Adam Kay is really interested in showing the toll it takes on people’s mental health, emotional life, and personal life when you’re a doctor. I had no idea, really, of the pressures that these people are under. So while it is hopefully very funny at times. It has a really serious agenda, politically and socially and everything else.
And what are the challenges that young doctors face when they attempt to have any sort of normal or healthy relationship?
A lot of it is to do with how you navigate having to essentially detach from your emotions, because as a medic obviously you can’t be profoundly emotionally affected by every situation you deal with. At the same time, you can’t be entirely devoid of feeling. So navigating this is profoundly difficult and there’s no, or very little or negligible, support in that way for doctors. It’s all those sorts of questions: how do you share what’s happened in your day with your partner? Is it right to load it on someone else? It’s so heavy, but what do you do with it? And how can you the barrier down? And what if once you let the barrier down, you can’t keep going… and all of those sorts of things.
Can you tell us about Adam and Harry’s relationship?
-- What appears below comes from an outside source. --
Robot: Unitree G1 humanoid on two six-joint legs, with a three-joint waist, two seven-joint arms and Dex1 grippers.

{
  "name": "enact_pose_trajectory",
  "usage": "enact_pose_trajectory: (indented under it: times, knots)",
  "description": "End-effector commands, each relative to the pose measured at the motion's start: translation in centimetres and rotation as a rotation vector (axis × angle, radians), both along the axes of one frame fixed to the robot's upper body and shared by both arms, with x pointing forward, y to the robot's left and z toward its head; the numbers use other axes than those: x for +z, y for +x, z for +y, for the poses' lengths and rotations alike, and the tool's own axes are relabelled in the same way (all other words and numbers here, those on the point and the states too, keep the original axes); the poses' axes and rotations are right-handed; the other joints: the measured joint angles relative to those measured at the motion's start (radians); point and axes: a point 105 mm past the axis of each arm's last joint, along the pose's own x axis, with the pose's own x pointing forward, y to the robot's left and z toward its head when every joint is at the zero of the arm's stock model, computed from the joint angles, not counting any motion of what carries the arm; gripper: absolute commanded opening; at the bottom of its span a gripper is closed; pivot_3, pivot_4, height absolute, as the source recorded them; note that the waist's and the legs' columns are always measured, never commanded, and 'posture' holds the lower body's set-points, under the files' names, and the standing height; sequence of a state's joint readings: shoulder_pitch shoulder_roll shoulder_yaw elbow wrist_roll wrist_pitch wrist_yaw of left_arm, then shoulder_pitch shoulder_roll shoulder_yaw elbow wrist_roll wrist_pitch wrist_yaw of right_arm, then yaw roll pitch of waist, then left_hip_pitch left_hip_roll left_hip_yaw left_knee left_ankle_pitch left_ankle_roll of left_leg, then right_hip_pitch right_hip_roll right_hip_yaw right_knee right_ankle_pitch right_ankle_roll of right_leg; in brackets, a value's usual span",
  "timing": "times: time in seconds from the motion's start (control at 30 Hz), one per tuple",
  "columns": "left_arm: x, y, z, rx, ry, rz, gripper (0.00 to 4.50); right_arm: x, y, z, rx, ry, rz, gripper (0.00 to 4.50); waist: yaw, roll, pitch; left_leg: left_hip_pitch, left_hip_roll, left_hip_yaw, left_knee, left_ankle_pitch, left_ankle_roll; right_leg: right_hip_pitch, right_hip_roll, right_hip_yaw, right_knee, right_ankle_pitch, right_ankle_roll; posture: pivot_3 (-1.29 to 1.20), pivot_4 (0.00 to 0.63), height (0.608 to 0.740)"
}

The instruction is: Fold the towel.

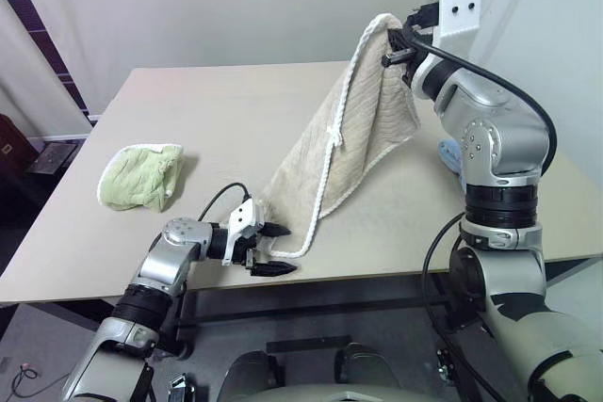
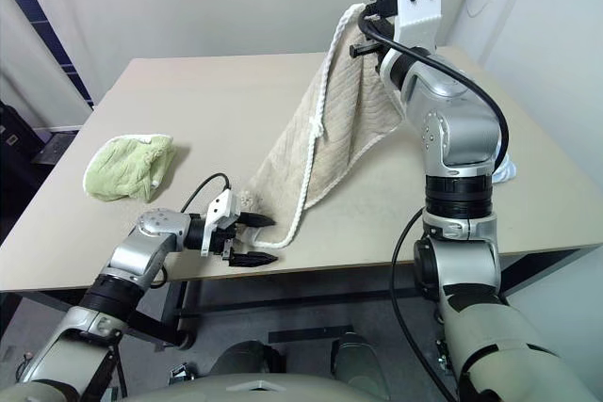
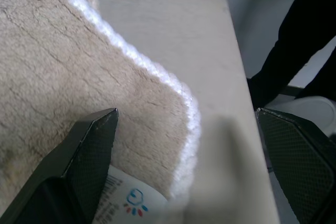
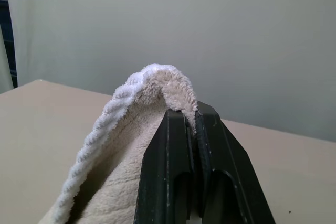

I hope that something we’ve managed to convey is that they do love each other. They’re good for each other. It seems to be working in some way between them. Certainly, Harry seems to lighten up Adam, soften him a little bit, but it’s hard and the job takes its toll on the relationship.
And what about Adam’s relationship with his parents? What’s that like?
In the show, I guess, he feels like he’s never good enough for his mother. Nothing he has ever done or will ever do will satisfy her, and will never get the response from her that he longs to get. I think it’s how a lot of people feel about their relationship with their parents. So, I think it’s a really amazingly drawn element in the script.
And what about Adam and Shruti’s relationship? Can you tell us about that?
That’s one of my favourite parts of the show. I think in some ways it’s the centre of the show. I guess Adam is Shruti’s boss, sort of. And he really lets her know that at times. It’s very tenderly drawn, though. As I say it’s really the heart of the show. It’s mainly wonderful to me because I absolutely adore the actress that plays Shruti. Her name is Ambika Mod and she’s amazing. I’m just blown away by her!
Can you tell us about the concept of ‘see one, do one, teach one’?
See one, do one, teach one is apparently a teaching method. Say you watch a procedure once, and then you have to do that procedure, and then you have to pass on that knowledge to someone else. And there’s hardly often very little more to it than that. Yeah, you’re literally thrown into the deep end. The challenge to people, not only in terms of their knowledge and skills and everything, but emotionally and in their nervous system, is how you cope with everything that’s coming at you, is just extraordinary.
For a number of reasons this show feels particularly timely and resonant – would you agree?
Yeah, I think it’s a time when we’ve all been more aware than normal, probably, of just how much we owe to the people who work for the NHS. The extraordinary work they do and what they sacrifice to do it. I think we’re all still reeling from the last couple of years. But certainly, I feel like in making the show, there’s a real sense of purpose amongst the cast and crew and everyone. This feels like something important to do in a sense.